The first Earth Day was celebrated on April 22, 1970, and marked
the beginning of the organized environmental movement. Much of what
flowed from that era -- the Clean Air Act, the Clean Water Act, the
Endangered Species Act -- has made us safer and healthier. We've had setbacks along the way, including the Malignant Loser's 4-year anti- environment administration, but we're getting back on track through investment and advocacy. In fact, "Invest In Our Planet" is this year's theme.
Here's Umair Irfan and Rebecca Leber writing about recent progress:
Certainly, individual decisions about housing, appliances, transportation, and diet play a key role in reducing our harmful impacts on the planet. However, the biggest way you or I can have an impact is to pressure decision-makers at every level — city councils, statehouses, national governments, corporate boards — to cut greenhouse gas emissions, to protect wildlife beneath the sea, and to invest in cleaner energy. That means the most powerful tool to fix our environmental problems is ink on paper (or rather, pixels on screens).
Over the past year, this advocacy strategy blossomed.
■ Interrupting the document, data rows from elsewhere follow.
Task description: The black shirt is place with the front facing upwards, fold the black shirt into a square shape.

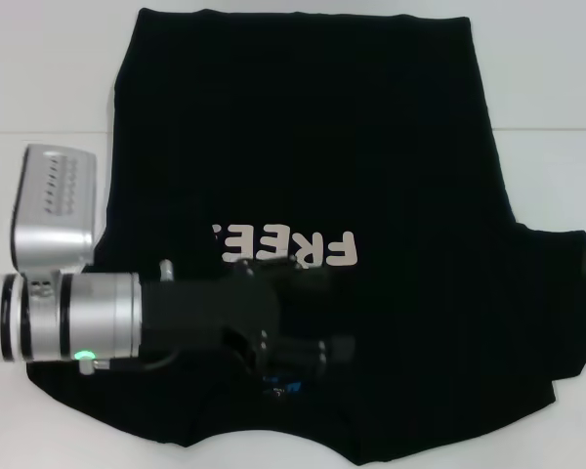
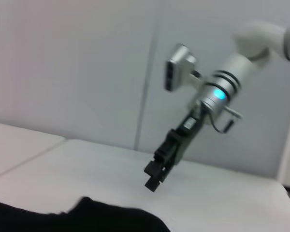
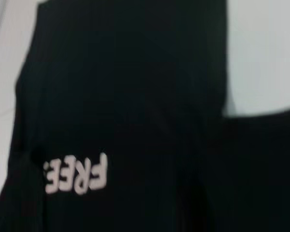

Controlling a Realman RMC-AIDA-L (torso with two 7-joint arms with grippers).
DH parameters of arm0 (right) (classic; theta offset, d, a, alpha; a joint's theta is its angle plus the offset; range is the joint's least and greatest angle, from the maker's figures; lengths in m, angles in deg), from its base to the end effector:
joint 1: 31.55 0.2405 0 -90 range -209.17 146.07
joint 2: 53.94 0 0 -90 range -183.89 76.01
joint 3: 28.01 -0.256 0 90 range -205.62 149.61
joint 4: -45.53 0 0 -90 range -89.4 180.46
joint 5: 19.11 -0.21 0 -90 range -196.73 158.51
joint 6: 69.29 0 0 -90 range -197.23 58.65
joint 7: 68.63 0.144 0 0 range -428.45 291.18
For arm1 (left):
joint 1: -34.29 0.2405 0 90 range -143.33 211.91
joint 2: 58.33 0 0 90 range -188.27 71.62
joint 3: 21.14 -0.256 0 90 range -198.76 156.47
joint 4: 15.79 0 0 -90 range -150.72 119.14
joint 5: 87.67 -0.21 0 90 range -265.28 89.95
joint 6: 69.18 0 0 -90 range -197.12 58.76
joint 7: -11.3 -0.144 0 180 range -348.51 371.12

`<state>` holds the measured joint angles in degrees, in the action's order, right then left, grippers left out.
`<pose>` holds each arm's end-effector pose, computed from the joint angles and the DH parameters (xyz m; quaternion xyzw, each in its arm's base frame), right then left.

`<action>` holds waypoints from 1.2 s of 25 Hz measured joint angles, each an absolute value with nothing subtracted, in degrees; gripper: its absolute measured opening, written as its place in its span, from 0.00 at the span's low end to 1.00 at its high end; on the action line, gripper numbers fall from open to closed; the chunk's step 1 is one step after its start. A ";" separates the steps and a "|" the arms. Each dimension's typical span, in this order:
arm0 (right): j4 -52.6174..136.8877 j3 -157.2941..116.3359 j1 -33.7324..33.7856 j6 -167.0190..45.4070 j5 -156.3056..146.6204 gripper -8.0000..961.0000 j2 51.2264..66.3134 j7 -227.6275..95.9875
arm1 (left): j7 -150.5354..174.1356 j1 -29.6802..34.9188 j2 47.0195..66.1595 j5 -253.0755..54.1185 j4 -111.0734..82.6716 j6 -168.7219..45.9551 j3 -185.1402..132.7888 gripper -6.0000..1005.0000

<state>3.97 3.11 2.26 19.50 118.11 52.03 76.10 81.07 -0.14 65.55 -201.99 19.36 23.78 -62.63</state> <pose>0.3240 0.3564 0.1096 -0.7057 0.6783 0.1237 0.1633 -0.2146 0.3209 -0.0432 -0.9516 -0.1132 -0.2795 0.0598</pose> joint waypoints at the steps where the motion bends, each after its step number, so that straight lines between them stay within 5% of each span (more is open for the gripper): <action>1: 4.24 3.12 2.13 20.11 119.13 0.86 51.88 77.10 | 80.21 -0.10 65.56 -201.99 19.17 23.55 -63.64 0.89; 30: 13.69 3.24 2.04 13.43 121.48 0.85 52.35 79.58 | 79.41 -0.64 65.59 -201.39 18.13 19.00 -65.97 0.89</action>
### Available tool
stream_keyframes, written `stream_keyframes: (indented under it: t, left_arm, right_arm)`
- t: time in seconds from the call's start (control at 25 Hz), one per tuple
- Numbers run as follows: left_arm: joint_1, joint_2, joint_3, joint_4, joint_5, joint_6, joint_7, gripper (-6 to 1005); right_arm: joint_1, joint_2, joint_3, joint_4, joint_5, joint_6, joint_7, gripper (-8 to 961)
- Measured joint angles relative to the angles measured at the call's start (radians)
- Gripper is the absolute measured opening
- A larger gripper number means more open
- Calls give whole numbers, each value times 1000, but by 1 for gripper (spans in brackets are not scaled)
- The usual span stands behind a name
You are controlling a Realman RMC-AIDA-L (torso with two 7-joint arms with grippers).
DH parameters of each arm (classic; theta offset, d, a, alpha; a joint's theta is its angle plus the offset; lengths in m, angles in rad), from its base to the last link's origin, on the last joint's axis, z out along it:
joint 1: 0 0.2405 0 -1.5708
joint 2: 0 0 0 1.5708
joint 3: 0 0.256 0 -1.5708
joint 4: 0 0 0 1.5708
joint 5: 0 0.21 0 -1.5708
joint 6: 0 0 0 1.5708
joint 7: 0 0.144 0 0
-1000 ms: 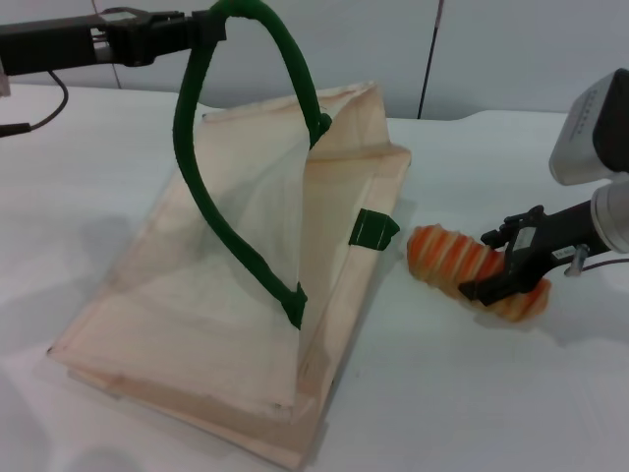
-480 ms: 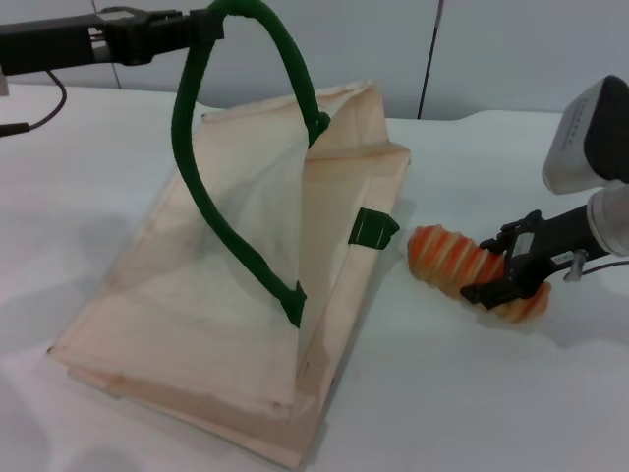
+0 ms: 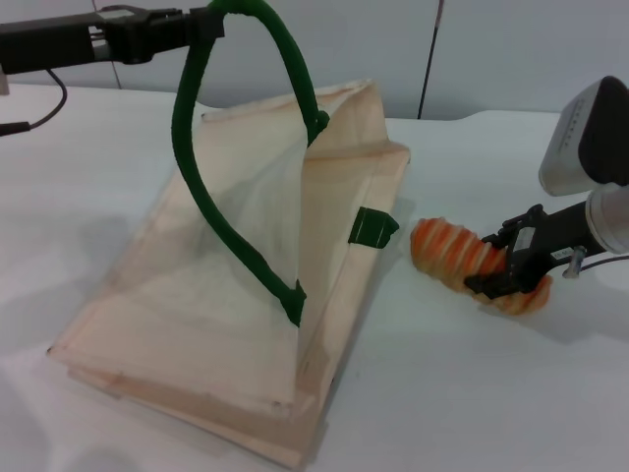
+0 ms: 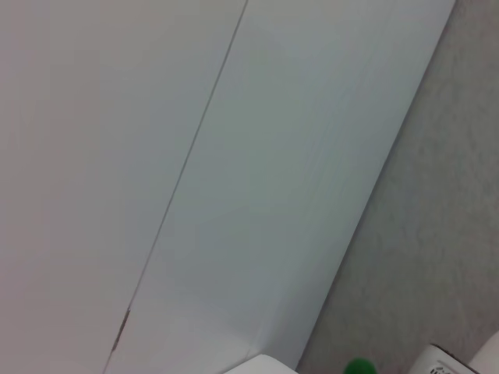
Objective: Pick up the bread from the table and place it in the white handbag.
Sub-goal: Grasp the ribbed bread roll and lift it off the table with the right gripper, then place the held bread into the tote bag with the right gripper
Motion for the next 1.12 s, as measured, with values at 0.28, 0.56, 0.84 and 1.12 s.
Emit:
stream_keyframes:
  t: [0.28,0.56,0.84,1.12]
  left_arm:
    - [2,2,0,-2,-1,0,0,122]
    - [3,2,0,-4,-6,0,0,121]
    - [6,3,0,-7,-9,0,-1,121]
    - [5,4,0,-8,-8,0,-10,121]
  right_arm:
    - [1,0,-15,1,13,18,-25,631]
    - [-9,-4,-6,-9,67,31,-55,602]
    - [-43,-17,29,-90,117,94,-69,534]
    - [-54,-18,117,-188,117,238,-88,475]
We now have the largest international land and ocean conservation target ever, a treaty to protect the high seas, and a commitment to phase out the most potent greenhouse gases completely.
In the US, the world’s largest historical emitter and second-largest current emitter of carbon dioxide, the government is putting more money than ever into solving climate change. It’s proposing tough new goalposts to draw down emissions from vehicles ranging from tiny hatchbacks to heavy-duty trucks, in an effort to step on the accelerator for EVs.
They go on to note seven major improvements since the last Earth Day. Please check it out.
If you want to get involved today and beyond, you could start by going to the official Earth Day website to find events and toolkits, see the work being done and victories achieved, how to organize and take action, and more.
Have a productive and positive Earth Day 2023!